Gemcitabine With or Without Exatecan Mesylate in Treating Patients With Locally Advanced or Metastatic Pancreatic Cancer

Phase 3

Completed

• Conditions: Pancreatic Cancer

• Registration Number: NCT00023972
• Lead Sponsor: Daiichi Sankyo

Brief Summary

RATIONALE: Drugs used in chemotherapy use different ways to stop tumor cells from dividing so they stop growing or die.
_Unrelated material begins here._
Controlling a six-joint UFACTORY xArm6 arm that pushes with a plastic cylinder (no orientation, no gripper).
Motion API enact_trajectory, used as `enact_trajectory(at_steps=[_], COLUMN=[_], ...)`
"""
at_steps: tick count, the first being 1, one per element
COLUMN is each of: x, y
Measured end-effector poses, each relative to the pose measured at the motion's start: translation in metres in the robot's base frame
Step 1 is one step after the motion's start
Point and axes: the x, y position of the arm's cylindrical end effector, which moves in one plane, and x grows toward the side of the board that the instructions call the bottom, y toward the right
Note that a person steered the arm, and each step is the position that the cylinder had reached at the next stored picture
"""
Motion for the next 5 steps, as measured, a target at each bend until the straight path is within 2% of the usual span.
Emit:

It is not yet known if gemcitabine is more effective with or without exatecan mesylate in treating pancreatic cancer.

PURPOSE: Randomized phase III trial to compare the effectiveness of gemcitabine alone to that of gemcitabine and exatecan mesylate in treating patients who have locally advanced or metastatic pancreatic cancer.

Detailed Description

OBJECTIVES:

* Compare the overall survival of patients with chemotherapy-naive locally advanced or metastatic cancer of the exocrine pancreas treated with exatecan mesylate and gemcitabine versus gemcitabine alone.

* Compare the measures of clinical benefit in patients treated with these regimens.

* Compare the anti-tumor efficacy of these regimens in this patient population.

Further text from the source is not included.